Si monseñor Óscar Arnulfo Romero no hubiera sido asesinado el 24 de marzo de 1980, este 15 de agosto hubiera celebrado sus 92 años. La gente que lo extraña y que lo siguió conmemoró su natalicio, como han hecho con los suyos otras miles de familias que perdieron a sus seres queridos en la guerra.
Para cientos de personas de San Vicente y Chalatenango, este mes de agosto es especial no sólo por la celebración del Divino Salvador del Mundo o por el recuerdo de monseñor Romero, sino también por el aniversario de la muerte de sus seres queridos en esos años de conflicto armado.
El 22 de agosto de 1982, más de doscientos campesinos fueron masacrados por el batallón Atlacatl en el lugar conocido como "El Calabozo" del río Amatitán, en San Vicente. Los militares ya habían sembrado el luto en San Esteban Catarina, Santa Clara y San Lorenzo en el mismo departamento del país. Actualmente, de los dos responsables de esa operación, sólo vive Sigifredo Ochoa Pérez, quien se desempeña como embajador salvadoreño en Honduras.
Por desgracia, esa no es la única matanza que se conmemora en este mes. Dos años después de El Calabozo, el 30 de agosto de 1984, no menos de cincuenta personas fueron brutalmente asesinadas en el río Gualsinga de Chalatenango. Esta masacre no solo es similar a la otra porque ocurrió en el mismo mes y en un río, sino porque el victimario fue también el batallón Atlacatl.
A veinte años del asesinato de los jesuitas y sus colaboradoras, veintinueve del magnicidio de Monseñor Romero, veintisiete de la mazacre de El Calabozo y veinticinco de la matanza en el río Gualsinga, los argumentos para impedir que se haga justicia siguen siendo los mismos.
Mientras los responsables siguen en la impunidad, algunos gozando de un buen nombre, ocupando cargos públicos, opinando, dirigiendo los destinos del país y disfrutando de beneficios económicos, políticos y sociales, las víctimas siguen sufriendo, esperando que alguien les pida perdón por robarles años de convivencia con sus seres queridos.
A quienes sufrieron la locura de sus victimarios, también les han querido robar la esperanza de justicia. Nadie les pide su opinión y no se les ha permitido incidir en el destino del país. A muchos de ellos y ellas ni siquiera les han dado la oportunidad de saber dónde están los restos de sus amigos, amigas y familiares.
Hasta ahora, quienes se han pronunciado en contra de derogar la amnistía, de que se conozca la verdad y de que se pida perdón han sido militares, activos o en retiro, y políticos, algunos de los cuales algo deben y temen. Auguran confrontación y peligro para el país si esto ocurre. Auguran o amenazan, quién sabe. Lo cierto es que nadie les ha preguntado a las víctimas su opinión sobre la amnistía.
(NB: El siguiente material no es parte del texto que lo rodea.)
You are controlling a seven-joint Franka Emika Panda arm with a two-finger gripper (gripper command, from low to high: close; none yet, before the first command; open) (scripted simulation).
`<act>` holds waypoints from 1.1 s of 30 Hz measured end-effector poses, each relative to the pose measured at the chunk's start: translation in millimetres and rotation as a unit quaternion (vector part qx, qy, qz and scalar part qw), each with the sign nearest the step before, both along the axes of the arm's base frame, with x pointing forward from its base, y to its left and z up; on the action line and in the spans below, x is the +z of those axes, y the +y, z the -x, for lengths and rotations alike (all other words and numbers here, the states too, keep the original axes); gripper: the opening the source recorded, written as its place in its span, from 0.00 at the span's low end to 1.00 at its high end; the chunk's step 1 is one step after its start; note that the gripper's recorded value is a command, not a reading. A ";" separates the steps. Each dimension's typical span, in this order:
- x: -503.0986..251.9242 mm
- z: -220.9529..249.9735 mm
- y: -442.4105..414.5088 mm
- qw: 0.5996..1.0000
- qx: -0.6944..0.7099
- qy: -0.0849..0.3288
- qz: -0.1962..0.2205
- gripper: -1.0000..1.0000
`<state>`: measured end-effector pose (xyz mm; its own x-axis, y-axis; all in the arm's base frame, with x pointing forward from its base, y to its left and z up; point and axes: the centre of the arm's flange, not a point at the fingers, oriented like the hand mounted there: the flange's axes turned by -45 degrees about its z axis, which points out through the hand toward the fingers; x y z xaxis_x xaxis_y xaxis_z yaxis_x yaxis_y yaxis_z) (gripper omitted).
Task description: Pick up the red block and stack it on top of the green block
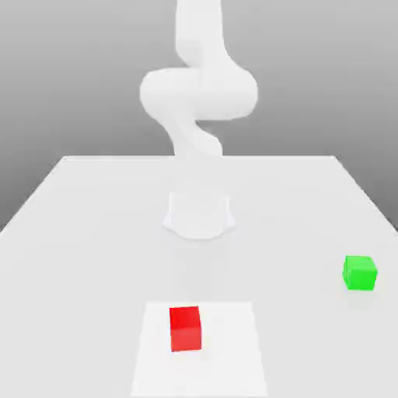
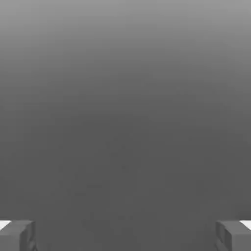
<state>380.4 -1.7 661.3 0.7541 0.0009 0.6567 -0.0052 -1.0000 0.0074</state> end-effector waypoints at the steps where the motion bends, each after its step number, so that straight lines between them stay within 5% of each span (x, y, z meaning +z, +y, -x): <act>1: -24.6 -14.3 -1.0 1.000 0.002 0.020 0.004 0.50; 10: -235.0 -69.2 -13.0 0.983 0.020 0.180 0.022 0.50; 19: -429.1 -24.6 -21.4 0.942 0.047 0.331 0.016 0.50; 26: -510.4 -13.7 -21.4 0.935 0.051 0.350 0.014 0.50; 27: -515.8 -13.1 -21.4 0.935 0.051 0.350 0.014 0.00; 33: -518.6 -12.8 -21.2 0.935 0.051 0.351 0.014 0.00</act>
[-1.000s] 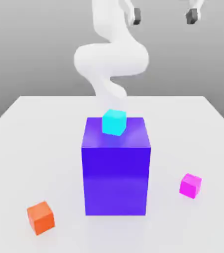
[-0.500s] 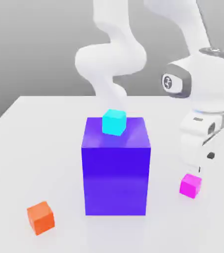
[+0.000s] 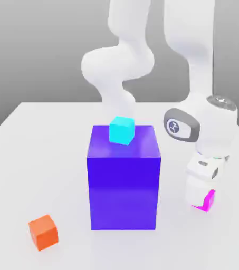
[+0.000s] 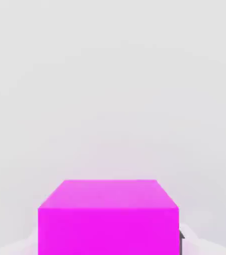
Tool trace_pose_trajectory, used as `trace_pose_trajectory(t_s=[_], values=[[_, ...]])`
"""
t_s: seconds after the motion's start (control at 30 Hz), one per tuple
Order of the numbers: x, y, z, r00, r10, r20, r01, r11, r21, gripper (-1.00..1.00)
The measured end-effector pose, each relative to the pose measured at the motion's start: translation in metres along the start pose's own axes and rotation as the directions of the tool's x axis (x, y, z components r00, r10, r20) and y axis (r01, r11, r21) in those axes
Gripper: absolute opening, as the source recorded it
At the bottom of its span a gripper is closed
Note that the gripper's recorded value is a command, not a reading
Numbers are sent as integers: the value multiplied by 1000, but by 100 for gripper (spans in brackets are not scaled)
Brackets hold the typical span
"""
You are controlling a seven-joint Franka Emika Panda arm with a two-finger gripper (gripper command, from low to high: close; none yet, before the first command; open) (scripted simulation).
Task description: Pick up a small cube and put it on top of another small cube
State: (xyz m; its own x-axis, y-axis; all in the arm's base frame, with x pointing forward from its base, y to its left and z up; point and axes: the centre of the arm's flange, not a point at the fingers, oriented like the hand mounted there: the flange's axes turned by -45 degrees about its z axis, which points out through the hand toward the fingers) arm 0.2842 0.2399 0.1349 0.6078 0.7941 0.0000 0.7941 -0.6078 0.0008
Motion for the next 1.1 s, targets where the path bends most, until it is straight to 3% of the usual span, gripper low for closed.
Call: trace_pose_trajectory(t_s=[0.2,0.33,0.97,1.07,1.1], values=[[2,1,-51,1000,-2,1,2,1000,-1,-100],[36,21,-64,999,-40,1,40,999,-2,-100],[197,155,-106,962,-273,0,273,962,3,-100],[205,164,-73,958,-286,-1,286,958,3,-100],[205,164,-56,958,-287,0,287,958,3,100]])
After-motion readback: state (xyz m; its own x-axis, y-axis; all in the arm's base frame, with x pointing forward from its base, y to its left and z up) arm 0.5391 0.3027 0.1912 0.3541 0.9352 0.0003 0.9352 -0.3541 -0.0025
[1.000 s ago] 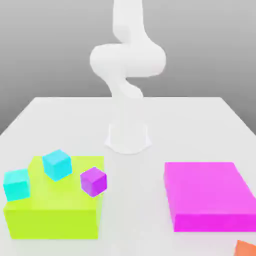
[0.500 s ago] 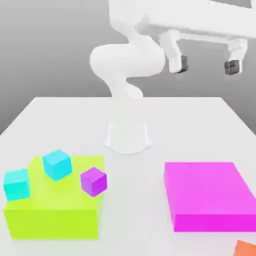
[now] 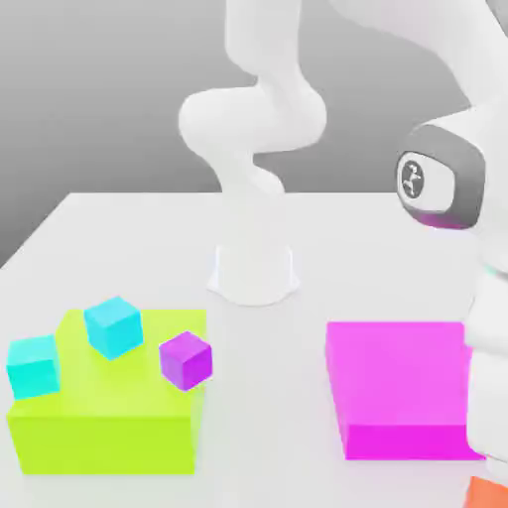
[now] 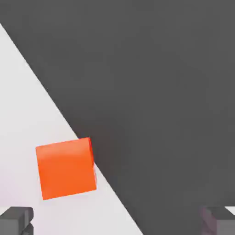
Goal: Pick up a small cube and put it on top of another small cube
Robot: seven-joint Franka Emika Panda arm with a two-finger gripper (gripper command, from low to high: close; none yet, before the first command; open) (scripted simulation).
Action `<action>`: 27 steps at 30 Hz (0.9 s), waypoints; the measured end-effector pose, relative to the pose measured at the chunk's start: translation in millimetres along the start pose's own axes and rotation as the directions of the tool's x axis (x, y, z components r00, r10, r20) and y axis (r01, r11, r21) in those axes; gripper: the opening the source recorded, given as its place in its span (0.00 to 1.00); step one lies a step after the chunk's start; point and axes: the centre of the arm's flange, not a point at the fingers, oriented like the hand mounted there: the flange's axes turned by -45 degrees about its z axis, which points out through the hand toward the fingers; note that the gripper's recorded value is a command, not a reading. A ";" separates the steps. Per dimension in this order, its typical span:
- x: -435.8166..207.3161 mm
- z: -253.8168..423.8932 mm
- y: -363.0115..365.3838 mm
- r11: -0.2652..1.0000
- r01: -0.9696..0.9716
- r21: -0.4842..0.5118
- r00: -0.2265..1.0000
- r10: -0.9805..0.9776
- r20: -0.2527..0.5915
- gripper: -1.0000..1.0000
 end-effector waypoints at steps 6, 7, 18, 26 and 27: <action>5.2 97.1 -17.9 0.997 0.071 0.037 0.997 -0.072 0.034 0.00; 5.2 97.1 -17.9 0.997 0.071 0.037 0.997 -0.072 0.034 0.00; -14.4 34.3 6.0 1.000 -0.017 0.026 0.999 0.016 0.045 0.00; -182.5 -33.2 113.2 0.810 -0.585 -0.040 0.807 0.587 0.068 0.00; -206.4 -41.3 121.2 0.760 -0.649 -0.046 0.757 0.650 0.066 0.00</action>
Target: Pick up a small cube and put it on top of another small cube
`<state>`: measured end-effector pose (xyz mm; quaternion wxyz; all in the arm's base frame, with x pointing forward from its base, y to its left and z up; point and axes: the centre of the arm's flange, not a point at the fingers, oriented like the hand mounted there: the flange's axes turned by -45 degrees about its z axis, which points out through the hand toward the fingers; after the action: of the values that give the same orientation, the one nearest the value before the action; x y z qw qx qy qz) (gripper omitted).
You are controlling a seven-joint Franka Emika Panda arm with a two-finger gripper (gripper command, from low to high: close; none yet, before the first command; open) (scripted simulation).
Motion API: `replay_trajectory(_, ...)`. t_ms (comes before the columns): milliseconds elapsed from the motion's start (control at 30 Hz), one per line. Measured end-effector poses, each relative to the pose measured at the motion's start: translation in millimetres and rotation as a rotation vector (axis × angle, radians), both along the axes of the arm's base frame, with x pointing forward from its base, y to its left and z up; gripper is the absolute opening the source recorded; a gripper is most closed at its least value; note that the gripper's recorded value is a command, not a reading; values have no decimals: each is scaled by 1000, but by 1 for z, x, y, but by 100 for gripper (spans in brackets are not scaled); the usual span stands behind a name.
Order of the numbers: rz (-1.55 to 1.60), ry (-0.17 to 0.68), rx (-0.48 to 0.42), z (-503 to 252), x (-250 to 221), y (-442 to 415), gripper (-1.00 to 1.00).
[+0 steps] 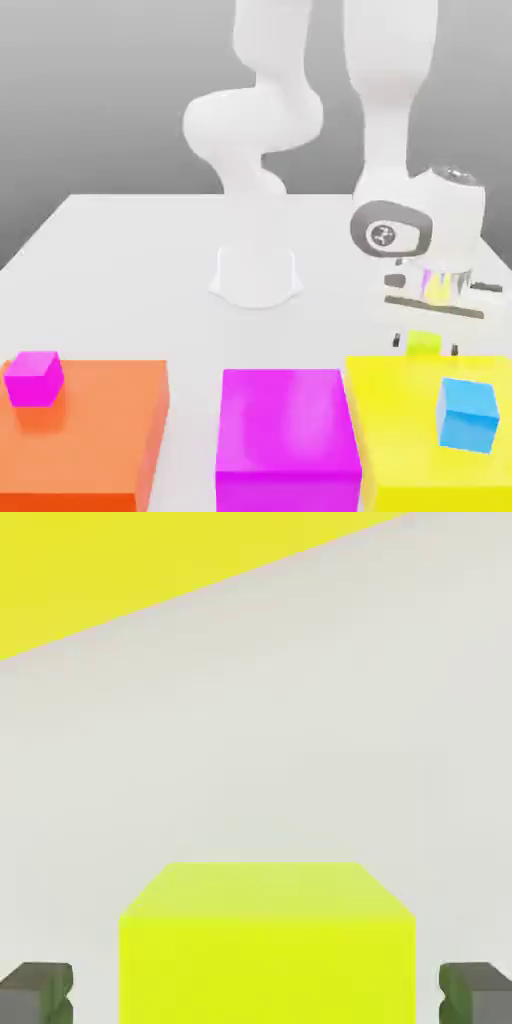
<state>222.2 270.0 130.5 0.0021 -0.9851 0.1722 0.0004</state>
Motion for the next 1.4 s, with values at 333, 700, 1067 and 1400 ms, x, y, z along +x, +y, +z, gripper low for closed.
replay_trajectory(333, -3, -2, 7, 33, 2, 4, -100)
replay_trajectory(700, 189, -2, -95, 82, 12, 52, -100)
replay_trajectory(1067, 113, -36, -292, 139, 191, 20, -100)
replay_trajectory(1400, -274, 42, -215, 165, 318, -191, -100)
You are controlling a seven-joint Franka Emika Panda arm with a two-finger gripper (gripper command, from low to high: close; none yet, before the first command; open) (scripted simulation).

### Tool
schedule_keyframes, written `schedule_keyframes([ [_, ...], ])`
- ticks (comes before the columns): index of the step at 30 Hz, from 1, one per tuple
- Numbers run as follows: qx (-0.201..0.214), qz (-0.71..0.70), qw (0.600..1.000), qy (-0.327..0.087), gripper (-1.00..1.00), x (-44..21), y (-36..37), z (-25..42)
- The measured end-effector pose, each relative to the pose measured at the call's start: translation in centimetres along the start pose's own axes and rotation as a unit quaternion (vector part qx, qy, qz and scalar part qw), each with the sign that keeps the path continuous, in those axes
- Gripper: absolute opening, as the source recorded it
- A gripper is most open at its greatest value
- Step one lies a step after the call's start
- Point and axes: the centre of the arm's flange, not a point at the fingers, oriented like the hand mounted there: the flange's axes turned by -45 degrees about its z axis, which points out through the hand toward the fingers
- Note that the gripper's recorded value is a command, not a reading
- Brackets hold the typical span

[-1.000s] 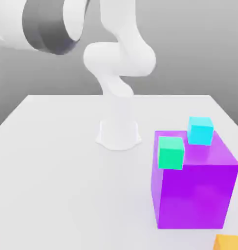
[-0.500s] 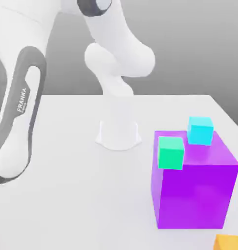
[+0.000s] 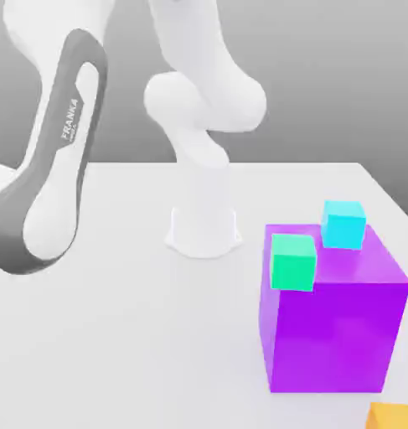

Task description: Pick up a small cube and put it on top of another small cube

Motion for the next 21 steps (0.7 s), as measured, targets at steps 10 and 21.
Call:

La solidaridad no sólo es un valor humano, también divino. Ser solidario con las víctimas implica ponerse de su lado sin importar las consecuencias. Eso hizo Jesucristo y por eso sufrió la irracionalidad de su tiempo hasta ser una víctima de esta. ¿Al lado de quién debe ponerse entonces la humanidad, de las víctimas o de los victimarios? Esa decisión define quien opta o no por la vida.